ZFIN ID: ZDB-PUB-050209-9
Laterotopic Representation of Left-Right Information onto the Dorso-Ventral Axis of a Zebrafish Midbrain Target Nucleus
Aizawa, H., Bianco, I.H., Hamaoka, T., Miyashita, T., Uemura, O., Concha, M.L., Russell, C., Wilson, S.W., and Okamoto, H.
Date: 2005
Source: Current biology : CB   15(3): 238-243 (Journal)

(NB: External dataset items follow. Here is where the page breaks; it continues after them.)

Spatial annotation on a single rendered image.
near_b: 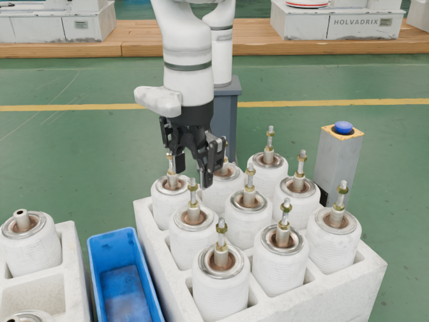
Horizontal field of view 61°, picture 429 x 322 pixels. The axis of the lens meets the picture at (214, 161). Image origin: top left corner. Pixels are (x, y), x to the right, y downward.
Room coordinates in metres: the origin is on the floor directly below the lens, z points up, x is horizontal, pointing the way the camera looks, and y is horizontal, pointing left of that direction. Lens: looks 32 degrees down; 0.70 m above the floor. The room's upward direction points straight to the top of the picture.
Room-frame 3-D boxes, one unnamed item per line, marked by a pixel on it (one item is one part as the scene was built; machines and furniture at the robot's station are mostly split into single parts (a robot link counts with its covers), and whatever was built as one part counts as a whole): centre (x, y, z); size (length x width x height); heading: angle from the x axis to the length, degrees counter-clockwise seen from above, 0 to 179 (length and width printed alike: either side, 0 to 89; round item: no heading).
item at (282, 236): (0.47, -0.12, 0.26); 0.02 x 0.02 x 0.03
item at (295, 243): (0.47, -0.12, 0.25); 0.08 x 0.08 x 0.01
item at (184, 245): (0.53, 0.04, 0.16); 0.10 x 0.10 x 0.18
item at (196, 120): (0.53, 0.04, 0.45); 0.08 x 0.08 x 0.09
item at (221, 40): (1.14, -0.01, 0.39); 0.09 x 0.09 x 0.17; 2
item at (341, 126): (0.77, -0.30, 0.32); 0.04 x 0.04 x 0.02
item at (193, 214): (0.53, 0.04, 0.26); 0.02 x 0.02 x 0.03
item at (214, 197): (0.69, -0.02, 0.16); 0.10 x 0.10 x 0.18
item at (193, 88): (0.52, 0.05, 0.52); 0.11 x 0.09 x 0.06; 134
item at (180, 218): (0.53, 0.04, 0.25); 0.08 x 0.08 x 0.01
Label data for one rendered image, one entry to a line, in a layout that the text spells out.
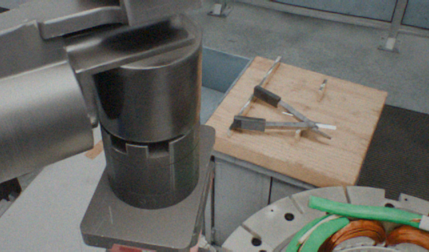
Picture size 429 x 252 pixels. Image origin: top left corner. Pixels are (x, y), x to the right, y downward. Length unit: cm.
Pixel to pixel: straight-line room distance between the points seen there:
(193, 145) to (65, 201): 69
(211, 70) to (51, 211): 39
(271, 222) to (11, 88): 33
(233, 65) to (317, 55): 194
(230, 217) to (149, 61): 54
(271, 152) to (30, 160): 41
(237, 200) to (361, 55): 212
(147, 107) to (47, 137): 5
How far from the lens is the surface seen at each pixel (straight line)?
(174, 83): 23
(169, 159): 26
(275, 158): 59
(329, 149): 62
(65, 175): 99
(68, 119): 22
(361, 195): 53
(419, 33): 282
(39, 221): 94
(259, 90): 64
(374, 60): 273
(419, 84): 264
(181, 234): 28
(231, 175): 67
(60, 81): 22
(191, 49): 23
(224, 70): 78
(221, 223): 76
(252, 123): 60
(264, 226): 49
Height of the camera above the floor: 149
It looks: 43 degrees down
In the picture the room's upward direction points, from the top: straight up
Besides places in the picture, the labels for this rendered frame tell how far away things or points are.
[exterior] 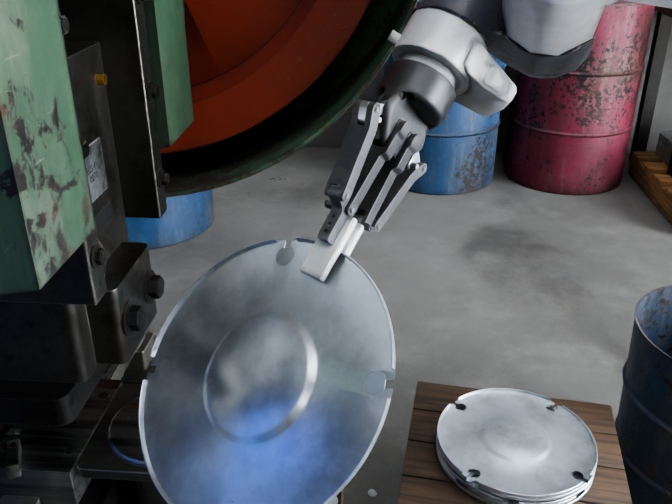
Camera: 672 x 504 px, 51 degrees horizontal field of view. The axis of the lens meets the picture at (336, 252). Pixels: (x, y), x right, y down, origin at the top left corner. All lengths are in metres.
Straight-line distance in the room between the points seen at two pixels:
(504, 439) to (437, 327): 1.06
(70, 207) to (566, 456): 1.06
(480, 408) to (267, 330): 0.82
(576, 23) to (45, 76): 0.46
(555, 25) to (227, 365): 0.45
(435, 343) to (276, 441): 1.68
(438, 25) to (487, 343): 1.71
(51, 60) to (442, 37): 0.38
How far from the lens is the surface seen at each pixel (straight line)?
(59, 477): 0.79
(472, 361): 2.26
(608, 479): 1.42
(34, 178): 0.49
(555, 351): 2.36
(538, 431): 1.42
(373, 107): 0.68
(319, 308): 0.68
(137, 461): 0.76
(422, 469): 1.36
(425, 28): 0.74
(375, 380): 0.63
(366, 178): 0.69
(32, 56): 0.49
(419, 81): 0.71
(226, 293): 0.76
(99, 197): 0.70
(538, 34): 0.72
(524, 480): 1.32
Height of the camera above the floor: 1.29
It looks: 27 degrees down
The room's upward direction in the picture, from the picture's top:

Registered Authors: Aizawa, Hidenori, Bianco, Isaac, Concha, Miguel, Miyashita, Toshio, Okamoto, Hitoshi, Russell, Claire, Wilson, Steve
Keywords: none
MeSH Terms:
  • Animals
  • Base Sequence
  • Brain Mapping*
  • DNA-Binding Proteins/genetics
  • Functional Laterality
  • Gene Library
  • Green Fluorescent Proteins
  • Habenula/anatomy & histology
  • Habenula/physiology*
  • In Situ Hybridization
  • Larva/anatomy & histology
  • Larva/physiology
  • Mesencephalon/anatomy & histology
  • Mesencephalon/physiology*
  • Molecular Sequence Data
  • Nodal Protein
  • Sequence Analysis, DNA
  • Signal Transduction/physiology*
  • Transcription Factor Brn-3
  • Transcription Factors/genetics
  • Transforming Growth Factor beta/metabolism
  • Transgenes/genetics
  • Zebrafish/anatomy & histology
  • Zebrafish/physiology*
PubMed: 15694307 Full text @ Curr. Biol.
The habenulae are part of an evolutionarily highly conserved limbic-system conduction pathway that connects telencephalic nuclei to the interpeduncular nucleus (IPN) of the midbrain. In zebrafish, unilateral activation of the Nodal signaling pathway in the left brain specifies the laterality of the asymmetry of habenular size. We show "laterotopy" in the habenulo-interpeduncular projection in zebrafish, i.e., the stereotypic, topographic projection of left-sided habenular axons to the dorsal region of the IPN and of right-sided habenular axons to the ventral IPN. This asymmetric projection is accounted for by a prominent left-right (LR) difference in the size ratio of the medial and lateral habenular sub-nuclei, each of which specifically projects either to ventral or dorsal IPN targets. Asymmetric Nodal signaling directs the orientation of laterotopy but is dispensable for the establishment of laterotopy itself. Our results reveal a mechanism by which information distributed between left and right sides of the brain can be transmitted bilaterally without loss of LR coding, which may play a crucial role in functional lateralization of the vertebrate brain.